Un paso adelante, dos saltos atrás: el aborto en Colombia.

Los colombianos liberales estuvimos con los ojos anegados en llanto, gritando de horror y aguantando el aliento cuando se discutía sobre quién iba a asumir como Procurador General de la Nación. Ante la figura siniestra y ultraconservadora de Alejandro Ordoñez, que había realizado una gran campaña para lograr este cargo, no cabía hacer otra cosa que rezar… pero nada conmovió a los poderes que son: Ordoñez asumió como Procurador y así empezó el retroceso en las pocas libertades que se habían logrado.

Al ser ultraconservador, entre las primeras medidas que ha entorpecido está la ejecución de la despenalización del aborto en tres casos: violación, incesto o grave riesgo para la madre:

Una vez elegido, el Procurador sacó el conejo del sombrero: nombró a Ilva Myriam Hoyos, reconocida jurista conservadora y declarada enemiga del aborto, como Procuradora Delegada para la Infancia, la Adolescencia y la Familia. El problema, claro, es que entre las obligaciones de la doctora Hoyos está velar porque los funcionarios públicos cumplan con el fallo del aborto que tanto repudian.

Cuando salió el fallo despenalizando el aborto en esos casos, se abrió una luz de esperanza para muchas mujeres. También se comenzó un debate entre aquellos “pro-decisión” y los “anti-aborto”, en la que se esgrimieron numerosos argumentos. Lo central es que en esta discusión no se alcanzó a definir bien el arma legal de “objeción de conciencia”, y muchas instituciones y profesionales de la salud no cumplieron con el fallo aduciendo este argumento. Con las dificultades puestas por el procurador, acceder a este derecho se ha vuelto mucho más difícil y muchas mujeres están en peligro…

Aquí es donde el asunto deja de ser una pelea entre abogados y se convierte en una tragedia social. Porque, como lo mostró hace poco la prestigiosa revista médica The Lancet, la sentencia se ha quedado en el papel y las mujeres siguen teniendo que arriesgar su vida en centros clandestinos para interrumpir el embarazo. Las cifras son contundentes: en los tres años de vigencia del fallo, se han practicado sólo cerca de 3.000 abortos seguros en los eventos permitidos por la Corte, mientras que los abortos clandestinos (legales e ilegales) están entre 320.000 y 450.000.

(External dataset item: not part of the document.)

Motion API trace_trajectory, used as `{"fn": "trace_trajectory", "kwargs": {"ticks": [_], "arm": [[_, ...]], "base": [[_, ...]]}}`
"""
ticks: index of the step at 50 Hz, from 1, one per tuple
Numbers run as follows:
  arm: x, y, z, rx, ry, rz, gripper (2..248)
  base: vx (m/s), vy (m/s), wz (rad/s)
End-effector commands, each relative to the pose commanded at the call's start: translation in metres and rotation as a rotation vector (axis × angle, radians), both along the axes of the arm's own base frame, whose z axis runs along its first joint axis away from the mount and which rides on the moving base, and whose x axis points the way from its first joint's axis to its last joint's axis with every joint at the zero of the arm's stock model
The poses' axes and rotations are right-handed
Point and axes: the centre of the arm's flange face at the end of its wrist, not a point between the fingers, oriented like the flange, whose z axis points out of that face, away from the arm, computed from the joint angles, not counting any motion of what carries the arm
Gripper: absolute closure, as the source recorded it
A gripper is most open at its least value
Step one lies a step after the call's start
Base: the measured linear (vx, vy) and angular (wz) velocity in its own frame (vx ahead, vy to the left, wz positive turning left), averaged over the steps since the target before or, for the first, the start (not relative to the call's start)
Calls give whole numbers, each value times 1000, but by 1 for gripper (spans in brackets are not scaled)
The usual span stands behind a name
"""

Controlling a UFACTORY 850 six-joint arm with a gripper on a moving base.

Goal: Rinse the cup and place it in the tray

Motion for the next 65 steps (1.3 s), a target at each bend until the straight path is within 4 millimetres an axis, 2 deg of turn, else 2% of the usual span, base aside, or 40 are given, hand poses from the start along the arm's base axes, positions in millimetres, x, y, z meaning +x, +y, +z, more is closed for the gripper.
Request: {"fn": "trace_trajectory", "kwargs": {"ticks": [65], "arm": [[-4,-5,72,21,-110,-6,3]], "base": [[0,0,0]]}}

Mónica Roa, abogada colombiana líder de la despenalización del aborto.

Mónica Roa, abogada colombiana líder de la despenalización del aborto.

Entorpecer y esforzarse para que este derecho femenino a decidir sobre la reproducción no se cumpla, es un atentado a la integridad física de las mujeres. En un país como Colombia, donde las mujeres son botín de guerra y arma de combate al ser violadas y abusadas, imponer la procreación de niños hechos a la fuerza es un atentado a la vida, sí, no sólo de las mujeres sino también a la de los niños que pueden ser víctimas de enfermedades congénitas -de nuevo, en un país con servicios de salud deficientes-, o lo que es peor: víctimas de desamor. Y los niños saben cuando son odiados, cuando son despreciados… y las consecuencias son terribles.

El aborto no es ningún fenómeno en Colombia. Ya se han hecho estudios en los que historiadores y antropólogos han mostrado cifras que indican que el aborto y el infanticidio eran métodos de anticoncepción muy usados; las razones para esto eran múltiples: la miseria, el abandono, el cuidado de la honra, la venganza… pero las más predominantes eran la miseria y el cuidado de la honra. En estos casos los peritazgos dejaban en claro que el bebé concebido y abortado/asesinado había sido fruto de violación, de abuso de poder o de ingenuidad de las muchachas.

Los métodos abortivos, así como los anticonceptivos, pertenecían al amplio mundo de la medicina popular: “bebidas calientes”, “yerbas”… recetas familiares pasadas entre mujeres que sabían que no todos los niños vienen con un pan bajo el brazo. Eso implicaba que las usuarias de estas fórmulas tuvieran problemas de salud e incluso sufrieran envenenamientos y fuertes hemorragias que podían matarlas.

Al parecer, se quiere perpetuar este estado de cosas. Al parecer, a muchos de los que le parece inmoral una mujer que opta por el aborto, no les parece inmoral un niño abandonado, terriblemente enfermo o marcado por la falta de amor y del abandono.